【ドンキ】ユニーを完全子会社化、ユニーファミマが筆頭株主に

 ドン・キホーテホールディングス(HD)は10月11日、ユニー・ファミリーマートHDからユニー株式の60%を取得し、ユニーを完全子会社化すると発表した。一方、ユニーファミマHDは株式公開買い付け(TOB)でドン・キホーテHDの株式を最大で20.17%取得、同社の筆頭株主となる。

 ドン・キホーテHDは2017年8月にユニーファミマと業務提携し、同年11月にユニーの株式の40%を取得。18年2月から3月にかけてユニーの「アピタ」「ピアゴ」の6店舗を「MEGAドン・キホーテUNY」に転換した。転換店舗は8月末までの6ヵ月間で合計売上高が前年同期比約90%増の132億円となるなど大幅な増加を見せており、ユニーを子会社化することでドンキ流の手法による成長を図る。株式の取得価額は282億円。

 ユニーファミマは利益率の低いユニーを切り離すことで、コンビニエンスストア事業に経営資源を集中し、収益力を強化する。ユニーファミマはコンビニ事業でも一部店舗でドンキ流の商品展開を行っており、ドン・キホーテHDを持分法適用会社にすることで、今後も提携を推進していく。

 ユニーファミマとドン・キホーテHDの売上高を合計すると4兆7000億円となり、資本関係強化によって流通業界における存在感は高まる。今後は共同での商品開発や仕入れ、金融サービスなどの分野でも協業を進めていく構えだ。
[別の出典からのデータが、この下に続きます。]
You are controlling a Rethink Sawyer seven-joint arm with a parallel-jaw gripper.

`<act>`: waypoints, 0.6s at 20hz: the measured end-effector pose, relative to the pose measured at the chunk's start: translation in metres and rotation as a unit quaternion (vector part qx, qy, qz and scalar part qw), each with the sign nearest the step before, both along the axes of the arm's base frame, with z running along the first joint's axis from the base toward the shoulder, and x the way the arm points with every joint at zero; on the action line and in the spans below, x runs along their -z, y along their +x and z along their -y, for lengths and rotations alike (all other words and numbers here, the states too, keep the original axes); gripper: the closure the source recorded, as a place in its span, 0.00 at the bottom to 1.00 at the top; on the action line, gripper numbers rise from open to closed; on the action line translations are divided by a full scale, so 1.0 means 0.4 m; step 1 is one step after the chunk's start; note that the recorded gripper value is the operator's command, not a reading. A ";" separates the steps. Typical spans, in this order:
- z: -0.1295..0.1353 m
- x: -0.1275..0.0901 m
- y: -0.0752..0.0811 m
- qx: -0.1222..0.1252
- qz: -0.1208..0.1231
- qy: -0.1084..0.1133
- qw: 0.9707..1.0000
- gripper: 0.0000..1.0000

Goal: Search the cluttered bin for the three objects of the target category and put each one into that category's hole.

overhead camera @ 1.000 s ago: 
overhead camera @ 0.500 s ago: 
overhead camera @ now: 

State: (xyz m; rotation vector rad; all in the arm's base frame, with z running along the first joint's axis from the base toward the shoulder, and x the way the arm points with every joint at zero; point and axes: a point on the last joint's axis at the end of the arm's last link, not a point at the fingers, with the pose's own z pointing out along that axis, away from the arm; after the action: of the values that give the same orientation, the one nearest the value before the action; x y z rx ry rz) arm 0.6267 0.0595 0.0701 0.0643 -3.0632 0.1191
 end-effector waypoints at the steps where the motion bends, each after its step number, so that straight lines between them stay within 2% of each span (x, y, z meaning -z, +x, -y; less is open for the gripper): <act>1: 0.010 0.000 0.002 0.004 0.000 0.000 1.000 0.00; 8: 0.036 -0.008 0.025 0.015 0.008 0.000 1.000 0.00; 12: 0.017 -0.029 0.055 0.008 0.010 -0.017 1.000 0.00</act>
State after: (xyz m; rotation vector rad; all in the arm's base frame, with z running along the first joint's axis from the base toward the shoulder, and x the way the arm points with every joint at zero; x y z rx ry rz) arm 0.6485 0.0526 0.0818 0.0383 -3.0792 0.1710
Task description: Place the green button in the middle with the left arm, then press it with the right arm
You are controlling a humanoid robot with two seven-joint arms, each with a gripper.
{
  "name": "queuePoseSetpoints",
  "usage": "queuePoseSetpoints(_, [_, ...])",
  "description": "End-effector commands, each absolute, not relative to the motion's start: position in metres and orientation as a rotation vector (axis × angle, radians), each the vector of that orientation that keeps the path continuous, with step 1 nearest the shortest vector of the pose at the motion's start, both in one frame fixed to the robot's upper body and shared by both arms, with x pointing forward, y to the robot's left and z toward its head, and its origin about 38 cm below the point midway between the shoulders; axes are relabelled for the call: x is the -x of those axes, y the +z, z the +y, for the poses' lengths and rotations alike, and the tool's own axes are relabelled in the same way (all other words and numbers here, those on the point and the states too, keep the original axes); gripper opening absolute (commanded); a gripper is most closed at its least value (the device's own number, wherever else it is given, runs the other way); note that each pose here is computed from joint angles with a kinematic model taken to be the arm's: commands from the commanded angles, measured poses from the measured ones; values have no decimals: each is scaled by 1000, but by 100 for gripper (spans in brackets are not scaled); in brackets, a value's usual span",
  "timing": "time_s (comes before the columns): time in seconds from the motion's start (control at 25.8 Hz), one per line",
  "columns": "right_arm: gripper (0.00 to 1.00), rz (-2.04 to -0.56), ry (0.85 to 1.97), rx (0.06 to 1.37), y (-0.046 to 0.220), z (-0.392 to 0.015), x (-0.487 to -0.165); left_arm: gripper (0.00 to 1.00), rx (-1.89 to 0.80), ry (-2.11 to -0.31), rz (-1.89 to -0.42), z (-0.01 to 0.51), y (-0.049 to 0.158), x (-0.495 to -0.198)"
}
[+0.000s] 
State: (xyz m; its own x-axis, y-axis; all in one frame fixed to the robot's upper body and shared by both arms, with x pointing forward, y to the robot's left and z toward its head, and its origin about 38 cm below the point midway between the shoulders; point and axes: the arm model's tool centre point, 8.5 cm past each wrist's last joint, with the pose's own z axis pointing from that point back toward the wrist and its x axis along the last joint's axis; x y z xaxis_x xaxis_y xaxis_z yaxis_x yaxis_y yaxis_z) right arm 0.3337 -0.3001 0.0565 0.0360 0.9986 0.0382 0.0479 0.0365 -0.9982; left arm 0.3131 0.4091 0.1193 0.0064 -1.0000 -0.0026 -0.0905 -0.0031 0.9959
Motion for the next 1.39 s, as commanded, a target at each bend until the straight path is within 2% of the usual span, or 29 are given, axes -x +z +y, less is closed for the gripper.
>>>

 ドン・キホーテHDに対するTOBは11月上旬から実施、最大で3210万8700株を1株当たり6600円で取得する。上限まで取得した場合の買付代金は約2119億円となる。

 なお、ユニーを完全子会社化した後、ドン・キホーテHDは19年2月1日をめどに会社名をパン・パシフィック・インターナショナルHDに変更する予定。